§ **Work order**
Restate the data word for word and leave the images out.

§ **Dataset section**
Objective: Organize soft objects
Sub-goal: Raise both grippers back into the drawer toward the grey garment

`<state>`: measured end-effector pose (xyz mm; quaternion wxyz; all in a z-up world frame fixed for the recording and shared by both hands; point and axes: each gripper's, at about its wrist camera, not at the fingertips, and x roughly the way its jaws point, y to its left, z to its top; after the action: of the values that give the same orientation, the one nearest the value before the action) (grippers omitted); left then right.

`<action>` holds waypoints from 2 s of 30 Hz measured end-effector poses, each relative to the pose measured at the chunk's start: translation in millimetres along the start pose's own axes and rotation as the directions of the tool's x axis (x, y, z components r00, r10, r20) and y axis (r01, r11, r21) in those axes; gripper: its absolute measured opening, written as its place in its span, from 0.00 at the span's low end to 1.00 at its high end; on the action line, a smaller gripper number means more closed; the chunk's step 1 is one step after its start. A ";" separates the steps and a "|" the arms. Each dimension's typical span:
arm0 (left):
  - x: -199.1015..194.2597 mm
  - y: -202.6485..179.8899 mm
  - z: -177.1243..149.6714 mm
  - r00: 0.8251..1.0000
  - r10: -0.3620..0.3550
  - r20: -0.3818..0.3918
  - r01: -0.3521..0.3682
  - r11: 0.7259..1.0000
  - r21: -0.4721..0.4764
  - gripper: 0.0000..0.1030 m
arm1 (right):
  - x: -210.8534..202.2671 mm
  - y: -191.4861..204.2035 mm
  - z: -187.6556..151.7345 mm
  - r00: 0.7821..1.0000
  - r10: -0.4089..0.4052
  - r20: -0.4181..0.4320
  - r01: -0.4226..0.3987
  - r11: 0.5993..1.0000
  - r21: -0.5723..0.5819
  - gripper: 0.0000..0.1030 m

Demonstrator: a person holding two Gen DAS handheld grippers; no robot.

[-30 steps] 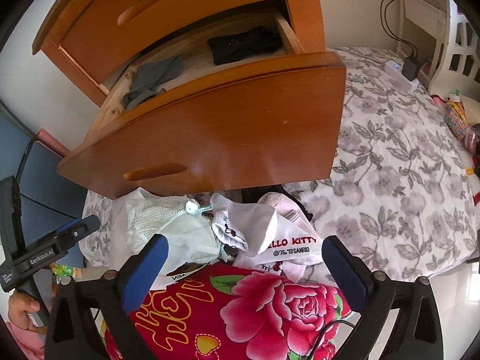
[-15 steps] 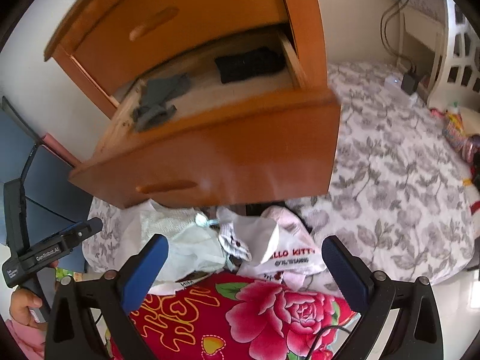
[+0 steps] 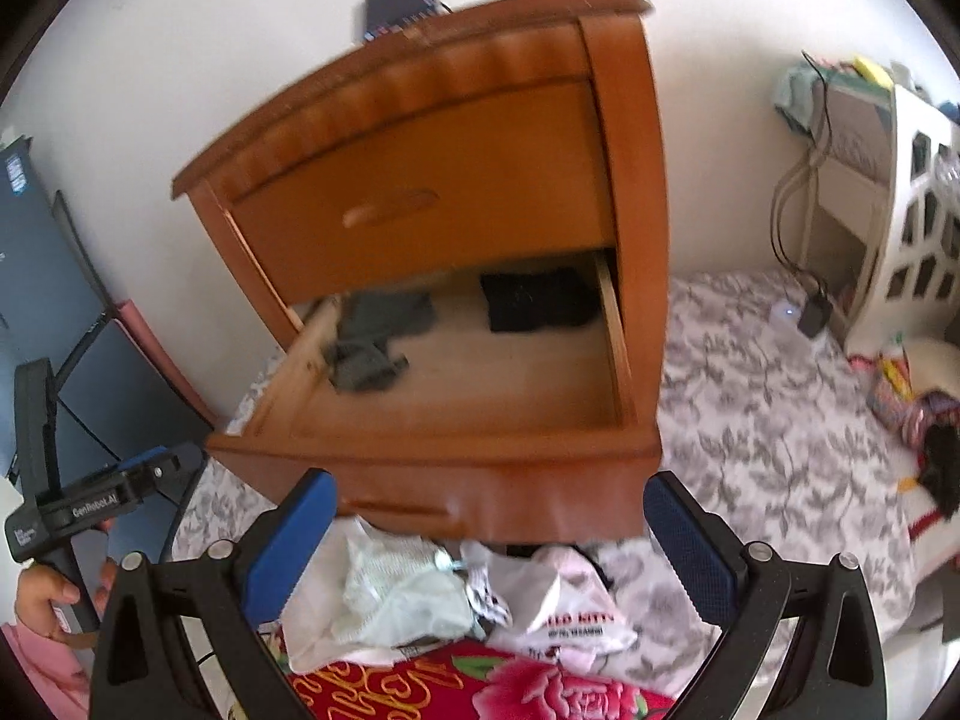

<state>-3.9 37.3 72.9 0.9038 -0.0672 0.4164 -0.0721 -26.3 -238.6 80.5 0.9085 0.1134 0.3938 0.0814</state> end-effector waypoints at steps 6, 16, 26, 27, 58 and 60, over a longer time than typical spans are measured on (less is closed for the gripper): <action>0.3 2.4 17.5 1.000 0.010 0.010 -0.010 1.000 0.011 0.89 | 15.5 16.4 18.6 1.000 0.023 -0.014 -0.024 0.998 -0.057 1.00; 35.4 -0.8 41.4 0.998 0.026 -0.063 -0.024 0.999 0.030 0.89 | 60.4 21.3 40.7 0.994 -0.006 -0.112 -0.005 0.995 -0.096 1.00; 86.7 -2.7 71.5 0.988 0.029 -0.150 -0.029 1.000 0.007 0.89 | 108.0 10.3 60.7 0.974 -0.041 -0.224 0.011 0.991 -0.133 1.00; 92.2 -1.9 73.2 0.986 0.033 -0.161 -0.033 0.999 -0.002 0.89 | 112.8 8.1 62.2 0.971 -0.040 -0.234 0.010 0.992 -0.128 1.00; 185.2 -23.8 102.1 0.937 0.078 -0.340 -0.050 0.995 0.091 0.80 | 188.3 -4.8 98.3 0.927 -0.135 -0.351 0.072 0.980 -0.185 1.00; 193.1 -25.2 101.8 0.929 0.087 -0.360 -0.055 0.994 0.099 0.74 | 189.6 -4.7 97.4 0.926 -0.130 -0.356 0.066 0.981 -0.185 1.00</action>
<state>195.9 -17.2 -0.4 0.8152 0.0020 0.5750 -0.0686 173.8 -212.0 11.8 0.8285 -0.0012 0.5529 0.0885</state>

§ **Result for this task**
Objective: Organize soft objects
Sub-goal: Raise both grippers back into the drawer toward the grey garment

`<state>`: measured end-effector pose (xyz mm; quaternion wxyz; all in a z-up world frame fixed for the recording and shared by both hands; point and axes: each gripper's, at about its wrist camera, not at the fingertips, and x roughly the way its jaws point, y to its left, z to its top; after the action: of the values that give the same orientation, the one nearest the value before the action) (grippers omitted); left then right.

`<action>` holds waypoints from 2 s of 30 Hz measured end-effector poses, each relative to the pose measured at the chunk's start: translation in millimetres along the start pose's own axes and rotation as the directions of the tool's x axis (x, y, z components r00, r10, r20) and y axis (r01, r11, r21) in those axes; gripper: its absolute measured opening, written as its place in its span, from 0.00 at the span's low end to 1.00 at its high end; on the action line, a smaller gripper number means more closed; the chunk's step 1 is one step after its start. A ";" separates the steps and a "|" the arms. Each dimension's typical span:
arm0 (left):
  - x: -199.1015..194.2597 mm
  - y: -202.6485..179.8899 mm
  - z: -177.1243..149.6714 mm
  - r00: 0.8251..1.0000
  - r10: -0.3620..0.3550
  - r20: -0.3818..0.3918
  - r01: -0.3521..0.3682
  - r11: 0.7259..1.0000
  - r21: -0.4721..0.4764
  - gripper: 0.0000..0.1030 m
arm1 (right):
  - x: -210.8534..202.2671 mm
  - y: -191.4861..204.2035 mm
  - z: -187.6556..151.7345 mm
  - r00: 0.7821..1.0000
  - r10: -0.4089..0.4052
  - r20: -0.4181..0.4320
  - r01: -0.4226..0.3987
  - r11: 0.5993..1.0000
  - r21: -0.5723..0.5819
  - gripper: 0.0000..0.1030 m

Demonstrator: a person holding two Gen DAS handheld grippers; no robot.

[-30 steps] 
[-15 steps] 
[+0 steps] 

<state>-3.9 37.3 72.9 0.9038 -0.0672 0.4164 -0.0721 -26.3 -238.6 80.5 0.9085 0.1134 0.3938 0.0814</state> end-effector waypoints at steps 6, 16, 26, 27, 58 and 60, over a longer time than typical spans are measured on (less is closed for the gripper): <action>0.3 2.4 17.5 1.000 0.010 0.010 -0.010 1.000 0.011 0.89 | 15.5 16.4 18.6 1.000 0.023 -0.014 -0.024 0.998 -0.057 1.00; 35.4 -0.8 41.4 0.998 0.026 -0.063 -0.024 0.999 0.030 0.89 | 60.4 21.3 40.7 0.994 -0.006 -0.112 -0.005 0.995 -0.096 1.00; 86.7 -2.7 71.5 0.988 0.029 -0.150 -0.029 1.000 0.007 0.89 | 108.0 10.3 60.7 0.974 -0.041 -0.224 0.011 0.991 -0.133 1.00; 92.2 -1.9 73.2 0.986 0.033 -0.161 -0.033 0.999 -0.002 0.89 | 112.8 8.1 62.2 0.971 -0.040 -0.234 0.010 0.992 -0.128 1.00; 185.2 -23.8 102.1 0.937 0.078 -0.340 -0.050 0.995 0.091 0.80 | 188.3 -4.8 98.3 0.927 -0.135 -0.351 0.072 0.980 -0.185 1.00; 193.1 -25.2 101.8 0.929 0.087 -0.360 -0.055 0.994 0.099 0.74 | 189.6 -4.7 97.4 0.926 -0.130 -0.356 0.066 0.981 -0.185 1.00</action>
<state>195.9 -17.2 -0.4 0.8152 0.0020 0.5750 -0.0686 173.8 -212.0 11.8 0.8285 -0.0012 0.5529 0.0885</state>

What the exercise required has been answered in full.